HOW TO COMPLETE THIS TASK: Reproduce the data exactly as it stands.

-- SUPPLIED MATERIAL follows --

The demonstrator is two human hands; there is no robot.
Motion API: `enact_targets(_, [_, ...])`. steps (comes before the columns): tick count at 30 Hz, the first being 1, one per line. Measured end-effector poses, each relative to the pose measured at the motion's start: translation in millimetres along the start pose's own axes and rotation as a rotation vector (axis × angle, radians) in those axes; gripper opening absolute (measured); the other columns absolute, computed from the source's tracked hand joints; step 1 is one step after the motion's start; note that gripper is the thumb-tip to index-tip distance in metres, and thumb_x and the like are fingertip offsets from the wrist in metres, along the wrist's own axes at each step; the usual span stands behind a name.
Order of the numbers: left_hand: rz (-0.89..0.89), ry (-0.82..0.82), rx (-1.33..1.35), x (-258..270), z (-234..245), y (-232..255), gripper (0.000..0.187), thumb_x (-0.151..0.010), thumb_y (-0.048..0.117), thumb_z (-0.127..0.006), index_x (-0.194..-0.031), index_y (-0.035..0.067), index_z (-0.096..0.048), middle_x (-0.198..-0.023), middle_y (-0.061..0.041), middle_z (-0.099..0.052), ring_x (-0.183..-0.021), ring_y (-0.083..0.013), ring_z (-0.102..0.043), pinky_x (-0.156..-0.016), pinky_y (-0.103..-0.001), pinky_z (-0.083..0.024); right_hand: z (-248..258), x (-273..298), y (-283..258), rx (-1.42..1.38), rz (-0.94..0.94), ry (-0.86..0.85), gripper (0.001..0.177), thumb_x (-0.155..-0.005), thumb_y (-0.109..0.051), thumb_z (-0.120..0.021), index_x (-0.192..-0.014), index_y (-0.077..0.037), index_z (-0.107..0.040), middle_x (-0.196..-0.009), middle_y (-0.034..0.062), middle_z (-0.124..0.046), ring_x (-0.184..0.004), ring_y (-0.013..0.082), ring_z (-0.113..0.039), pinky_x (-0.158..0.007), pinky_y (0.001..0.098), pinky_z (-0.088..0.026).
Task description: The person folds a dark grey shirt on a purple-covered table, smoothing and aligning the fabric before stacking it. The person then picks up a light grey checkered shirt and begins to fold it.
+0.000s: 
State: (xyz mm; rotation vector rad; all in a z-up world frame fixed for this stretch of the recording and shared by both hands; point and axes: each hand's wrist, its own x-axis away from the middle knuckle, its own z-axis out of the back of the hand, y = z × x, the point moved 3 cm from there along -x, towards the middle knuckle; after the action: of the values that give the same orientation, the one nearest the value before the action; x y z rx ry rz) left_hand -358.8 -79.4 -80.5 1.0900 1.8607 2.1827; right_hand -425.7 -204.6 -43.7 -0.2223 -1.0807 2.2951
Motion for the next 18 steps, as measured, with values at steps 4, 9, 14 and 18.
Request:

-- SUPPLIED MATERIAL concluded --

TASK ANSWER:
The demonstrator is two human hands; there is no robot.
Motion API: `enact_targets(_, [_, ...])`. steps (comes before the columns): tick count at 30 Hz, the first being 1, one per line. Measured end-effector poses, each relative to the pose measured at the motion's start: translation in millimetres along the start pose's own axes and rotation as a rotation vector (axis × angle, radians) in those axes; gripper opening absolute (measured); the other columns absolute, computed from the source's tracked hand joints; step 1 is one step after the motion's start; note that gripper is the thumb-tip to index-tip distance in metres, and thumb_x and the like are fingertip offsets from the wrist in metres, along the wrist's own axes at each step; the usual span stands behind a name.
Order of the numbers: left_hand: rz (-0.89..0.89), ry (-0.82..0.82), rx (-1.33..1.35), x (-258..270), z (-234..245), y (-232..255), gripper (0.000..0.187), thumb_x (-0.151..0.010), thumb_y (-0.048..0.117), thumb_z (-0.127..0.006), index_x (-0.194..-0.031), index_y (-0.035..0.067), index_z (-0.096..0.048), middle_x (-0.198..-0.023), middle_y (-0.061..0.041), middle_z (-0.099..0.052), ring_x (-0.183..-0.021), ring_y (-0.083..0.013), ring_z (-0.102..0.043), pinky_x (-0.156..-0.016), pinky_y (-0.103..-0.001), pinky_z (-0.083..0.024); right_hand: z (-248..258), x (-273..298), y (-283..258), rx (-1.42..1.38), rz (-0.94..0.94), ry (-0.86..0.85), gripper (0.001..0.177), thumb_x (-0.155..-0.005), thumb_y (-0.109..0.051), thumb_z (-0.120..0.021), index_x (-0.192..-0.014), index_y (-0.077..0.037), index_z (-0.107..0.040), middle_x (-0.196..-0.009), middle_y (-0.034..0.062), middle_z (-0.124..0.046), ring_x (-0.184..0.004), ring_y (-0.013..0.082), ring_z (-0.113..0.039), pinky_x (-0.158..0.007), pinky_y (0.001..0.098), pinky_z (-0.088..0.026).
Task description: The person folds a dark grey shirt on a purple-covered table, smoothing and aligning the fabric before stacking it. The person then picks up a light grey checkered shirt and begins to fold it.
+0.000s: 
State: (xyz mm; rotation vector rad; all in a z-up world frame fixed for this stretch of the recording and shared by both hands; point and axes: each hand's wrist, its own x-axis away from the middle knuckle, its own z-axis out of the back of the hand, y = z × x, the point moved 3 cm from there along -x, towards the middle knuckle; after the action: of the values that give the same orientation, the one nearest the value before the action; x y z rx ry rz) left_hand -358.8 -79.4 -80.5 1.0900 1.8607 2.1827; right_hand -425.7 -204.6 -43.7 -0.2223 -1.0807 2.2951
Motion for the next 18 steps, as measured, with values at steps 4, 9, 14 and 18.
Request:

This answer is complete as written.